Throughout the listing that follows, find each line with the word "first" and copy it.

··· Recorded information ···

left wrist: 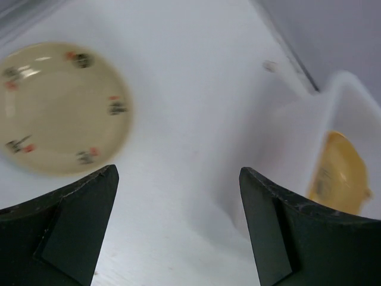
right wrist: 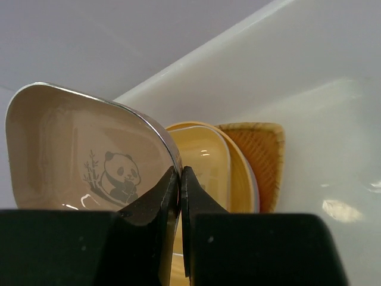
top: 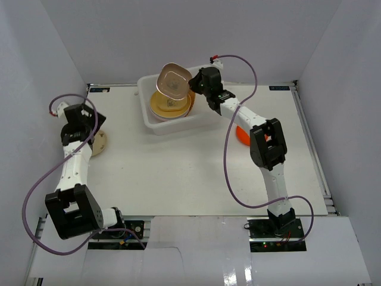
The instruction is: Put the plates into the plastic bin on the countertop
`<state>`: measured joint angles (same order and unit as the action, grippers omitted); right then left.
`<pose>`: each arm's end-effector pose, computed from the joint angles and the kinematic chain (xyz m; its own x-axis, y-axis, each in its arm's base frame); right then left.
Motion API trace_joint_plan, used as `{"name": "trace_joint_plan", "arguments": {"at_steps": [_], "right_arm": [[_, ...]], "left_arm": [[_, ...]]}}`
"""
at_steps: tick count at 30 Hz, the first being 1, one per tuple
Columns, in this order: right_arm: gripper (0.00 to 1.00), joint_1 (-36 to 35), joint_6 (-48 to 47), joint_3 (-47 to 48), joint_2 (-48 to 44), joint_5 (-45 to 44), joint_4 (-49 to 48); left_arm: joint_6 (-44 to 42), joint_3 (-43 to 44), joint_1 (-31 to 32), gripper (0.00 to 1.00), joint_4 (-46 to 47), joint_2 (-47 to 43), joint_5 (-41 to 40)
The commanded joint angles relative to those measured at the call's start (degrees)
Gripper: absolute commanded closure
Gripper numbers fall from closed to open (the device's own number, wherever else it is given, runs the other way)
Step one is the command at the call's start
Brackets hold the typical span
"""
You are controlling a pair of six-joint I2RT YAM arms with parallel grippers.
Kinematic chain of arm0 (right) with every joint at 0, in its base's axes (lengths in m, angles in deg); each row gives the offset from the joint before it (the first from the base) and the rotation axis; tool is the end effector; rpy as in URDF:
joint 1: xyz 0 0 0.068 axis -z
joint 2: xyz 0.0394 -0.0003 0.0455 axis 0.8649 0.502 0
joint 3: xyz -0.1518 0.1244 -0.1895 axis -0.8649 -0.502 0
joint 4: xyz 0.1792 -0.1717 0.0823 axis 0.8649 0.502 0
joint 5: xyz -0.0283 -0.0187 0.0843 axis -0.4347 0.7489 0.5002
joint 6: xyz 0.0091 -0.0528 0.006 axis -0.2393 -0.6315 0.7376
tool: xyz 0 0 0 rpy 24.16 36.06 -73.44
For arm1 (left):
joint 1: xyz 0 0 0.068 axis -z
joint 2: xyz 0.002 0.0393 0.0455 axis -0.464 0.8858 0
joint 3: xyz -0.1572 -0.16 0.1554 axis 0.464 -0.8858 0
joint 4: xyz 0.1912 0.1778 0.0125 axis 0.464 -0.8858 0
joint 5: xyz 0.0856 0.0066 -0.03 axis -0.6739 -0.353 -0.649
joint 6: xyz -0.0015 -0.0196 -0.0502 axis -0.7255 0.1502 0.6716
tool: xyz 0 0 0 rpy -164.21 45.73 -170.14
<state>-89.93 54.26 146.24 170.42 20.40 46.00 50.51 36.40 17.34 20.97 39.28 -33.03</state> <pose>0.4606 0.2586 0.2890 -0.3304 0.5582 -0.7611 -0.1434 0.7673 0.6250 0.2933 0.0566 0.3117 -0.2626 -0.6505 -0.7126 -0.5078 0.7212 -0.4712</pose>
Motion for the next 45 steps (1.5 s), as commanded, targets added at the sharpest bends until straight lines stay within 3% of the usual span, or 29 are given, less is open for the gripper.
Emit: {"name": "trace_joint_plan", "arguments": {"at_steps": [1,7,15,19,22,25,26,27,29,33,36,39,40,42,45], "right_arm": [[0.92,-1.6,-4.2,11.1,4.3,-1.8,4.2],[0.92,-2.3,-10.2,18.5,10.3,-1.5,7.3],[0.92,-2.3,-18.3,27.2,15.6,0.3,8.4],[0.89,-2.3,-21.2,25.9,15.1,1.6,8.4],[0.82,-2.0,-22.0,24.9,14.4,2.1,8.4],[0.56,-1.8,-21.9,24.0,13.4,2.8,8.0],[0.42,-1.8,-21.7,23.1,11.9,3.3,7.4],[0.37,-1.4,-21.5,22.3,11.0,3.9,5.8],[0.31,-1.1,-21.2,21.1,8.5,6.1,5.1],[0.32,0.4,-21.5,19.8,3.1,9.8,5.0],[0.35,2.4,-22.1,12.6,-3.6,10.7,4.1],[0.42,5.5,-20.5,-4.2,-13.9,10.6,2.3],[0.43,6.4,-19.7,-4.3,-16.1,10.5,1.0],[0.45,10.2,-16.3,-18.0,-20.9,10.5,-2.4],[0.46,16.4,-12.4,-34.6,-29.2,10.0,-8.9]], "left_arm": [[4.8,-8.7,-5.4,0.07,-2.0,-5.2,-1.0],[6.7,-13.8,-9.6,0.07,-3.6,-6.2,-5.9],[9.0,-16.1,-15.7,0.06,-2.6,-3.0,-3.2],[9.5,-16.3,-18.2,0.06,-2.5,-1.7,-2.6],[9.4,-16.4,-18.3,0.06,-2.5,-1.2,-2.9],[9.5,-16.9,-19.5,0.07,-2.5,-0.4,-2.9],[9.7,-17.1,-19.8,0.07,-1.8,-0.3,-2.3],[9.9,-17.2,-20.0,0.07,-1.5,0.0,-2.1],[10.3,-16.7,-20.5,0.07,-0.5,1.5,-1.4],[11.5,-15.3,-21.0,0.09,0.5,6.5,0.4],[12.6,-15.0,-21.0,0.1,1.9,10.4,2.1],[13.2,-14.9,-21.0,0.13,3.9,13.9,4.0],[13.4,-14.6,-20.9,0.14,4.3,14.5,4.1],[13.4,-14.2,-21.0,0.17,5.0,15.5,4.9],[13.1,-13.5,-20.9,0.32,5.9,17.4,6.7]]}}
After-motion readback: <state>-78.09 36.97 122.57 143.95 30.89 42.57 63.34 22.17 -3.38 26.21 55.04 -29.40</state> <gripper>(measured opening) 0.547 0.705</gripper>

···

● Solution for this task:
at_steps: tick count at 30 Hz, the first being 1, one per tuple
Kinematic chain of arm0 (right) with every joint at 0, in its base's axes (lengths in m, angles in deg); each row gives the offset from the joint before it (the first from the base) and the rotation axis; tool is the end effector; rpy as in URDF:

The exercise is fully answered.